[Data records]
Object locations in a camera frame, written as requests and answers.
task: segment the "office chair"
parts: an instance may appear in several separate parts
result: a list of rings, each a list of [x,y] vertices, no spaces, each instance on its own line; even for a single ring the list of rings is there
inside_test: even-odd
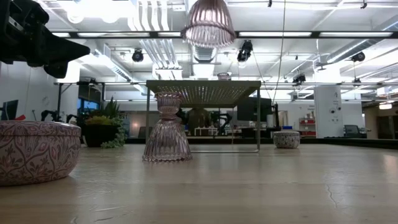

▶ _About this exercise_:
Retype all the data exactly, please, without pictures.

▶ _Task output_:
Object locations in a camera frame, written as requests and answers.
task: segment the "office chair"
parts: an instance may appear in several separate parts
result: a list of rings, each a list of [x,y] vertices, no spaces, each instance on its own line; even for a single ring the list of rings is there
inside_test: even-odd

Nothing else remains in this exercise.